OVN is an opensource network virtualization solution developed by the Open vSwitch community. It lets one create logical switches, logical routers, stateful ACLs, load-balancers etc to build different virtual networking topologies. The project has a specific Kubernetes plugin and documentation at ovn-kubernetes.

Project Calico

Project Calico is an open source container networking provider and network policy engine.

Calico provides a highly scalable networking and network policy solution for connecting Kubernetes pods based on the same IP networking principles as the internet. Calico can be deployed without encapsulation or overlays to provide high-performance, high-scale data center networking. Calico also provides fine-grained, intent based network security policy for Kubernetes pods via its distributed firewall.

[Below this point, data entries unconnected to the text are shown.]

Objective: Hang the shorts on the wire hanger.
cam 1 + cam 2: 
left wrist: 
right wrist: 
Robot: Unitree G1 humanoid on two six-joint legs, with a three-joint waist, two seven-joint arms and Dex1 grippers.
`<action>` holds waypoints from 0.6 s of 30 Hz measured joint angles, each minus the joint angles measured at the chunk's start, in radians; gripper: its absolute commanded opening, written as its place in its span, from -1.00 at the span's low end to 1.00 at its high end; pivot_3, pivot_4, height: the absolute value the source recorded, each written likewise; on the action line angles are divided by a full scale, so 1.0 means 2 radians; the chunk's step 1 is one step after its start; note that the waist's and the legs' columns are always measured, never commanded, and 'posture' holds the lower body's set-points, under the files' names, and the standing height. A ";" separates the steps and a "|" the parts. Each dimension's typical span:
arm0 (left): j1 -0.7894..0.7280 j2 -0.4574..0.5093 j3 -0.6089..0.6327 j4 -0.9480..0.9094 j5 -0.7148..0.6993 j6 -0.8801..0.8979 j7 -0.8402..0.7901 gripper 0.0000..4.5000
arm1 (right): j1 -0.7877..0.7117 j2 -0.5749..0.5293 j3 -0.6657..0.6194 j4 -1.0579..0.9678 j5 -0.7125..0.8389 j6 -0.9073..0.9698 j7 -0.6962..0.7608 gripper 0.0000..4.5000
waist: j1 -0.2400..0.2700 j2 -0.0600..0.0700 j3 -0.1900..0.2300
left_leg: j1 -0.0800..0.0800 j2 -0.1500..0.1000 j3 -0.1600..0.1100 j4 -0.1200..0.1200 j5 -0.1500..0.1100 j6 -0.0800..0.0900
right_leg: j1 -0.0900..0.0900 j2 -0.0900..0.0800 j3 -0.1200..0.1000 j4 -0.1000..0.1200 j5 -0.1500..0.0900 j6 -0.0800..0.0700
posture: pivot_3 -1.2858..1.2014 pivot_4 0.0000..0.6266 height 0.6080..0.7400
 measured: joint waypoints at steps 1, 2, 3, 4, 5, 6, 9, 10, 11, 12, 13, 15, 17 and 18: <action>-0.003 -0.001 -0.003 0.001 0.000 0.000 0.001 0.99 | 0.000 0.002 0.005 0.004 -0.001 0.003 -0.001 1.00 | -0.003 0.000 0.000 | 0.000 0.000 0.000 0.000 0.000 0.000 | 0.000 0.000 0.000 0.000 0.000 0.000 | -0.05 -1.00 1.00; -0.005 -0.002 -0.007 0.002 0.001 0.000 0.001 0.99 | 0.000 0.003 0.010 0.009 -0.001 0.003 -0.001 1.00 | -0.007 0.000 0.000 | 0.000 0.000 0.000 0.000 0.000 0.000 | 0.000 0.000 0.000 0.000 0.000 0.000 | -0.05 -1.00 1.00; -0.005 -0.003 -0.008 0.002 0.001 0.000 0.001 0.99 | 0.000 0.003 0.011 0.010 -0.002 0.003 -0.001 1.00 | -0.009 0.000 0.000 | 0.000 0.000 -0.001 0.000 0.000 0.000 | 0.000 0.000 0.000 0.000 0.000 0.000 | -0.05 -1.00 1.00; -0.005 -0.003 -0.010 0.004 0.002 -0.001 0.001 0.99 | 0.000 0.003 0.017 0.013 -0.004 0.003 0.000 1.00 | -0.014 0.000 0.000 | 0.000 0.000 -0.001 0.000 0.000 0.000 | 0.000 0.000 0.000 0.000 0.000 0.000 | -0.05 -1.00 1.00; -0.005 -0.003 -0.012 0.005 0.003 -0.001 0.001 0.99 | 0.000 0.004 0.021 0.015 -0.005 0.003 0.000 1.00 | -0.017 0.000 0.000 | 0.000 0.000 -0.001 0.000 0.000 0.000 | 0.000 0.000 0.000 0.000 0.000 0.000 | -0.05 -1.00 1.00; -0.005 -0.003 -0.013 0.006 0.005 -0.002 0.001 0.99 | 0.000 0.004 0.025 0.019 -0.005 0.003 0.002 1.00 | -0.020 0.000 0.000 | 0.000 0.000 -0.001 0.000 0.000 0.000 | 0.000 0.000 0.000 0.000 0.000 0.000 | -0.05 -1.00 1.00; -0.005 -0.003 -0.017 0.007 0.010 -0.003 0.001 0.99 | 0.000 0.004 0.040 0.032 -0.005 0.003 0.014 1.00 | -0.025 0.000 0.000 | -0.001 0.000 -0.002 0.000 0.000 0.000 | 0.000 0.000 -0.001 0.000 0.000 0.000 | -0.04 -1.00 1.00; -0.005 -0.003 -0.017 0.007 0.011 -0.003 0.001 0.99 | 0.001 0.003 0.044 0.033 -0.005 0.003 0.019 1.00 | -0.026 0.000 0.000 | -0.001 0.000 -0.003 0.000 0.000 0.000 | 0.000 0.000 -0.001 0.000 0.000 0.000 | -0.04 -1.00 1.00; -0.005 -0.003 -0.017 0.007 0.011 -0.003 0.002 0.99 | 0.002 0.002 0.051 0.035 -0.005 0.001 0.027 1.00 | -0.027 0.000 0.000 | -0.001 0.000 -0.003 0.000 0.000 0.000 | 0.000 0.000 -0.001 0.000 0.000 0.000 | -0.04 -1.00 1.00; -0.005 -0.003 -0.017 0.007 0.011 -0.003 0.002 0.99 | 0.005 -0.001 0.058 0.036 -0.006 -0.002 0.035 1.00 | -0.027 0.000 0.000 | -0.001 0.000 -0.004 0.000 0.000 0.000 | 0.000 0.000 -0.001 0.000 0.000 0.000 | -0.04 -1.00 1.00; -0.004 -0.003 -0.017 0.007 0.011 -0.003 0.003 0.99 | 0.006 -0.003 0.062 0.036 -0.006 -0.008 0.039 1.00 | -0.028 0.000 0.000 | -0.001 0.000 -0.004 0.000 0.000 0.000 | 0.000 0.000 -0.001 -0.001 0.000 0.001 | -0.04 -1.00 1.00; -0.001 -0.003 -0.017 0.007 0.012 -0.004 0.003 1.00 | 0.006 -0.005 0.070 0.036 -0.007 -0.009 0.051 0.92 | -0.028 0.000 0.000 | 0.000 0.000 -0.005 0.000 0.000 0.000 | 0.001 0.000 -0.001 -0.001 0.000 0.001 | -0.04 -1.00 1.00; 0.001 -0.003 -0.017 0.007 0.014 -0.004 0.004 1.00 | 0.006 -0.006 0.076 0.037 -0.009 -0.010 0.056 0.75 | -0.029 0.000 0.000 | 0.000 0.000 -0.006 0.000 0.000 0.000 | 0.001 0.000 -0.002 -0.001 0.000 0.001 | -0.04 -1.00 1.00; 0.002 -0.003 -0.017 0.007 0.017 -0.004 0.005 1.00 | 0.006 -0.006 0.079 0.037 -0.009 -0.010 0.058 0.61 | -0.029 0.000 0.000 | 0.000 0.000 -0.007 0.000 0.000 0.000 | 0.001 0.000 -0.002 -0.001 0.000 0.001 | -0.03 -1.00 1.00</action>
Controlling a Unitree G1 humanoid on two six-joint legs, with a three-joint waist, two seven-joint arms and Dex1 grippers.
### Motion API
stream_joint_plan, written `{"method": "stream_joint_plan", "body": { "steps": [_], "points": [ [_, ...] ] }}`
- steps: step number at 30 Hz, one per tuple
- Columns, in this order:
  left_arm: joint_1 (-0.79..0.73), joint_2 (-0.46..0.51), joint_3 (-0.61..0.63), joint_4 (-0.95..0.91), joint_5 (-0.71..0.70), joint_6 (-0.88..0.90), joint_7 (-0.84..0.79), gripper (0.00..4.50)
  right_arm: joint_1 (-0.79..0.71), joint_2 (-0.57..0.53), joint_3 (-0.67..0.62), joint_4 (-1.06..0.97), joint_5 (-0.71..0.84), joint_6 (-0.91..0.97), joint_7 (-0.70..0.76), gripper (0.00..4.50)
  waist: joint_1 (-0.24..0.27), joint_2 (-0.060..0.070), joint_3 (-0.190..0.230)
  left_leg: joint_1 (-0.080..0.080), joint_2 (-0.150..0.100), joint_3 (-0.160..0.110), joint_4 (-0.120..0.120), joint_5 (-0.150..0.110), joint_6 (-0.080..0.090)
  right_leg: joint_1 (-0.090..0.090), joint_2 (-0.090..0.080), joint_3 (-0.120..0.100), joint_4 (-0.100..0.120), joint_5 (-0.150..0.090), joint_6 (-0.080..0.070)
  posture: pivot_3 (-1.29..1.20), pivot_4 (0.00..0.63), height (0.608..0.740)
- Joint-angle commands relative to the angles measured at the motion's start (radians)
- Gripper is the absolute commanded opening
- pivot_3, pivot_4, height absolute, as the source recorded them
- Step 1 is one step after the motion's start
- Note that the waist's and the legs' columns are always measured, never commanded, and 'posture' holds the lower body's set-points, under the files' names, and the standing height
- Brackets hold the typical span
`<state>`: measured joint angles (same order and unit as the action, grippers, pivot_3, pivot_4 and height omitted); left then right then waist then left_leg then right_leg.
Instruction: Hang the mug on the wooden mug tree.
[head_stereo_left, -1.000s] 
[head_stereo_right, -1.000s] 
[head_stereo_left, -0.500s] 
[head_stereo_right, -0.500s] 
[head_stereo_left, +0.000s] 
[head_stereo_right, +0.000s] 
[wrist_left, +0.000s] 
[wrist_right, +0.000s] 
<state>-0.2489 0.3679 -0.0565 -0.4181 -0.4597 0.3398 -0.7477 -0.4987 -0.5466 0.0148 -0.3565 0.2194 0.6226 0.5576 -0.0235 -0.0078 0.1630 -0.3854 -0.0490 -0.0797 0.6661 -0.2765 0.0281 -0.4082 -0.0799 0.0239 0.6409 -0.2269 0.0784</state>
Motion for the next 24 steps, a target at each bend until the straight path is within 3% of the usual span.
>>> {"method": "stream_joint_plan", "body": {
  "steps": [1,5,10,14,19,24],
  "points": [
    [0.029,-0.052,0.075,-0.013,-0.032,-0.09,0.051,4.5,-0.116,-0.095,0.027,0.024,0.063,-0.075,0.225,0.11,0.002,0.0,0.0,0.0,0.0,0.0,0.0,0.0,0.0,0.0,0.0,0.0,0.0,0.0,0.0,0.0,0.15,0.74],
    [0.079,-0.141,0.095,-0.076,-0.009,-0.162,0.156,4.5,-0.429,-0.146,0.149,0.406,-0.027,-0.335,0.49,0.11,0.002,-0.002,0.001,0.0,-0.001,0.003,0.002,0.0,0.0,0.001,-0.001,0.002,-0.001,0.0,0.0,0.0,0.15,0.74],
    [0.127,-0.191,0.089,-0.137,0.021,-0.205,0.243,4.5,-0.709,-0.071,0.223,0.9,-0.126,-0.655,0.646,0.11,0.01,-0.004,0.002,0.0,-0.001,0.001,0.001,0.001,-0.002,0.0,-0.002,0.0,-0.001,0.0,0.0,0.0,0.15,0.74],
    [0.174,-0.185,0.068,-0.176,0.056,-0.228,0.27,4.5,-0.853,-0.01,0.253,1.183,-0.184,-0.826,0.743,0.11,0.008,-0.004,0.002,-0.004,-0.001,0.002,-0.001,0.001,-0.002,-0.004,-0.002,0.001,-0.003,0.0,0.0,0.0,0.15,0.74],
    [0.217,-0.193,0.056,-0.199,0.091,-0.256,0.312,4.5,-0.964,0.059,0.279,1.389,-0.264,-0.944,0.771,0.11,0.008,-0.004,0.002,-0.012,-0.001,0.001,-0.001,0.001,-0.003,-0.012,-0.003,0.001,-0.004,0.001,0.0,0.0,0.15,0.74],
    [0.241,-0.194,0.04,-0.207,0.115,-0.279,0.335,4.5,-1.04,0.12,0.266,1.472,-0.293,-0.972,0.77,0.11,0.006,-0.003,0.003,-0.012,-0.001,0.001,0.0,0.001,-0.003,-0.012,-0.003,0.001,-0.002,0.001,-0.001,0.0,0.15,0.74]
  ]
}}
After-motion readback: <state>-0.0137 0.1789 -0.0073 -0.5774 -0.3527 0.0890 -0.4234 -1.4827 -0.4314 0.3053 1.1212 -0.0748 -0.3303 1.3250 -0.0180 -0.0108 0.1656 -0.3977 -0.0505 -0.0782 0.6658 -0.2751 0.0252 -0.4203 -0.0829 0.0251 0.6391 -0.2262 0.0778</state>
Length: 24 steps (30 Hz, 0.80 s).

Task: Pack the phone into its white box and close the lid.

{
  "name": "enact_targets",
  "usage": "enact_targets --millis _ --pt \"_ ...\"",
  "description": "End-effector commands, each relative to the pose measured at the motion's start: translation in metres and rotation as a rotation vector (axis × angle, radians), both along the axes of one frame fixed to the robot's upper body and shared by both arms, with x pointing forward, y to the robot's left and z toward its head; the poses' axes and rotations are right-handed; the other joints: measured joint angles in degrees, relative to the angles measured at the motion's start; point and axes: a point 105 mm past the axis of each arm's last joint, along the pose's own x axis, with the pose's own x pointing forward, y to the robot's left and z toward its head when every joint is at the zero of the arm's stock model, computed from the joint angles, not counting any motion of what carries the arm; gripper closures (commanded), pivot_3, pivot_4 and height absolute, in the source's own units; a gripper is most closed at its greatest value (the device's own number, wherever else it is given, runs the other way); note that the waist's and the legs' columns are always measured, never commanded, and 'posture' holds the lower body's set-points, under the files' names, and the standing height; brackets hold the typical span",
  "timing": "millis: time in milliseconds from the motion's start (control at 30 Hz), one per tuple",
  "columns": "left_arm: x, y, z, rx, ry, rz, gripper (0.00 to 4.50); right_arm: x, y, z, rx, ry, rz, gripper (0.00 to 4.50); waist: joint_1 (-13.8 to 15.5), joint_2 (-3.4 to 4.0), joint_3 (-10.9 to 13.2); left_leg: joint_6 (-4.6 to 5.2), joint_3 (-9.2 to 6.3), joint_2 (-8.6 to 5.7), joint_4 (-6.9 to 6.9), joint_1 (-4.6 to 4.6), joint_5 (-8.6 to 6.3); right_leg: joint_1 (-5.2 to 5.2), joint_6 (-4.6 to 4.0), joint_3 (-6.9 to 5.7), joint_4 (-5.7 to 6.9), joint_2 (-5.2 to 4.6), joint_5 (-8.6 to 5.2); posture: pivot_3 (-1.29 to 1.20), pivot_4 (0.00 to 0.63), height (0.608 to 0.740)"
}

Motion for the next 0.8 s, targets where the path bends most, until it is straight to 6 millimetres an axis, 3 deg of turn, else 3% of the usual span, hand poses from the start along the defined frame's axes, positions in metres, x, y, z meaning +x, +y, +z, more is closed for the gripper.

Calico can also be run in policy enforcement mode in conjunction with other networking solutions such as Flannel, aka canal, or native GCE networking.

Romana

Romana is an open source network and security automation solution that lets you deploy Kubernetes without an overlay network. Romana supports Kubernetes Network Policy to provide isolation across network namespaces.

Weave Net from Weaveworks

Weave Net is a resilient and simple to use network for Kubernetes and its hosted applications. Weave Net runs as a CNI plug-in or stand-alone. In either version, it doesn’t require any configuration or extra code to run, and in both cases, the network provides one IP address per pod – as is standard for Kubernetes.